No. No sabíamos nada.
Cuando llegaron los Jemeres Rojos, todo el país quedó encerrado en la selva;
era como una prisión al aire libre. "¿Por qué no te rebelaste?", me
suelen preguntar. Pero, ¿cómo? Nos deshumanizaron, no teníamos ni nombres. A
los pocos meses, yo ya era una anciana de 60 años de unos pocos kilos y con
menopausia. ¡Tenía 30 años! Sólo pensaba en sobrevivir, el hambre era una
obsesión. Nos daban una ración de agua y de arroz al día. Nos trataban como
animales. Mucha gente se dejó morir.
Una vez quisieron
condenarla por el robo de una berenjena.
Yo había entendido su
juego y nunca hablaba. Aprendí de memoria su doctrina, lo que querían oír, sin
quejarme nunca. Quejarse era desaparecer, morir. Cuando me cogieron tras robar
una berenjena, dije que me gustaba estar en el campo, que tenía fe en el nuevo
régimen. Cada noche, hacíamos en público nuestra autocrítica. Teníamos miedo a
que nos llevaran y nos ejecutaran. No teníamos nada, ni siquiera medicinas. Los
Jemeres Rojos sabían que no íbamos a sobrevivir.
Usted sí sobrevivió.
¡La ira! Esta ira contra
ellos me permitió sobrevivir. Los Jemeres Rojos eran una banda de fanáticos que
habían estudiando en Francia, eran intelectuales. ¡No eran locos ni enfermos! Y
quería gritar al mundo lo que había pasado, para que no volviera a pasar nunca.
Nos dejaron morir de hambre porque lo quisieron, lo planearon.
Dedica este libro a su
hija, Jeannie, que falleció allí.
La enterré yo misma. Era
tan menuda... la veía morir cada día un poco más y no podía hacer nada. Aquella
noche, a las tres de madrugada, ella se levantó y me pidió arroz. No tenía
nada. Murió a las ocho de la mañana. "Una boca inútil menos", nos
decían cuando moría alguien. Y nos prohibían llorar...
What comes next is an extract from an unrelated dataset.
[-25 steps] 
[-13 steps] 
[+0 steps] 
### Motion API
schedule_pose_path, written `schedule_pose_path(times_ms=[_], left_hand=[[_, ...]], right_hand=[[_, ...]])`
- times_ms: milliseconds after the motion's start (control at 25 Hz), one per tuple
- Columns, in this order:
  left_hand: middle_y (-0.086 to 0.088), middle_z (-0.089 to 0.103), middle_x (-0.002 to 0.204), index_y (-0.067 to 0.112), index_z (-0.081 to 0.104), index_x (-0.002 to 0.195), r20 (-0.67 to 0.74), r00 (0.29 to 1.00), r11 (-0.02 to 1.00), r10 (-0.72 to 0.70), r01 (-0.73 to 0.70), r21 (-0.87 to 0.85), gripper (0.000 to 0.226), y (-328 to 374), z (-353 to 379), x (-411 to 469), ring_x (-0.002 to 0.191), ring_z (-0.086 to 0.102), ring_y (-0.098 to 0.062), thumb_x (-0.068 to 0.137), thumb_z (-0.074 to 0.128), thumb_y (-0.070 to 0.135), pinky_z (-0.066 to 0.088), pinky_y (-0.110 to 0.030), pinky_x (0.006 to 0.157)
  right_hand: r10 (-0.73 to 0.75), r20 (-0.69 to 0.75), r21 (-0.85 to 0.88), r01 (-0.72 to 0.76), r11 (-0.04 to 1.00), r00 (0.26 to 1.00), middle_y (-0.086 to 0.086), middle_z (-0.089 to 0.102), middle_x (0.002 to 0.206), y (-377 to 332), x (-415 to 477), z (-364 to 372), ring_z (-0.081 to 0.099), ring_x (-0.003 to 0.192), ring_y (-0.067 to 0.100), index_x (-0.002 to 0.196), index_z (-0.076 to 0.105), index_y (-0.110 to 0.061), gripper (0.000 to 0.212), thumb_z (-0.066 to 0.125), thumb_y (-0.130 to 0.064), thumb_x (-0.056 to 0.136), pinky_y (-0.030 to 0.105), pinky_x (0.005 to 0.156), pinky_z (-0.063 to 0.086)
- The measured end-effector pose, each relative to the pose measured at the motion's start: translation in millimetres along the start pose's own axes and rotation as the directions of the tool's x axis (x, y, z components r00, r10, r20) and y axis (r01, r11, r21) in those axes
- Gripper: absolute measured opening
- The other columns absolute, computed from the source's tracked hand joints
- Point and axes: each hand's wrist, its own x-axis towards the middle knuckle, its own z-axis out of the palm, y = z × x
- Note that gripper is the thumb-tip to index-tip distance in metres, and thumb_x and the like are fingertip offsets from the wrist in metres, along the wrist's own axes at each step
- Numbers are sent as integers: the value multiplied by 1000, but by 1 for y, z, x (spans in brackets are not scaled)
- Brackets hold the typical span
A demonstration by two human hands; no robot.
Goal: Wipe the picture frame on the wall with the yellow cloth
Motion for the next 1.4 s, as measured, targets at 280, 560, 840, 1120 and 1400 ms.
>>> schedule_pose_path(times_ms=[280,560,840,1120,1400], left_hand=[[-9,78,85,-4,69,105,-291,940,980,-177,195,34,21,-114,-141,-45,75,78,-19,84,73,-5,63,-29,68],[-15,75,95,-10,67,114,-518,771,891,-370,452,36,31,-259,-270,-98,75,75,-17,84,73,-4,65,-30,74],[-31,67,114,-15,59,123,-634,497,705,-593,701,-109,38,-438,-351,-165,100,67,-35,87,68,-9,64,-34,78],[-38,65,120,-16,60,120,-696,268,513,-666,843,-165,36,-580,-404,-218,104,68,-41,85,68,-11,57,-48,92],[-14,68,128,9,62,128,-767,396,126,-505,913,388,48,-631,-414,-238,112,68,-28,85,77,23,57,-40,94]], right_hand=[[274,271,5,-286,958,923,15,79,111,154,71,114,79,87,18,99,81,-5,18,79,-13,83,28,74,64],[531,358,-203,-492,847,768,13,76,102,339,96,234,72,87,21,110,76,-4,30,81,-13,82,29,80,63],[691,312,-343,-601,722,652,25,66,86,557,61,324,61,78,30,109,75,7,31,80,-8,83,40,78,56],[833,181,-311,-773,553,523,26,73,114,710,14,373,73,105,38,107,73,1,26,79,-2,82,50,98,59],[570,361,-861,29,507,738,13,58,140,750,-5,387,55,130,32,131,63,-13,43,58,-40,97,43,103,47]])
La conversación telefónica
se corta. Affonço pregunta si se la puede volver a llamar unos minutos más
tarde.
¿Se encuentra bien?
Sí, sí. Es que se me acabó
la batería y tenía que cambiar de teléfono. Y también estoy conmovida. ¡Pero
soy fuerte! La gente no tiene memoria y hay que contar lo que pasó. Hasta en
Camboya, los jóvenes no saben nada de su propia historia.
¿Qué responde a los
intelectuales europeos de la época que respaldaban a los Jemeres Rojos?
Eran unos imbéciles
guiados por la ideología. En 1975, un periodista de Le Monde escribió
que todo el mundo vivía feliz en Camboya. ¡Es abyecto! Incluso en 1990, un
intelectual belga me dijo no había pasado nada. Ninguna persona inteligente
podía dejarse engañar por ese régimen.
Pol Pot falleció en 1998,
impune. ¿Qué opina de la labor del Tribunal Internacional para Camboya que
juzga ahora a los ex líderes jemeres rojos?
Que se burlan de las
víctimas. No somos nadie. Mirad a Duch, el jefe del centro de tortura S-21: le
tratan bien, le dan de comer lo que quiere y le condenan a tan sólo 30 años.
Merece que le dejemos morir de hambre, abandonado en la selva.
¿Cómo se encuentra su hijo
en la actualidad?
Está
bien. Pero nunca habló de aquello. Jamás lo hará.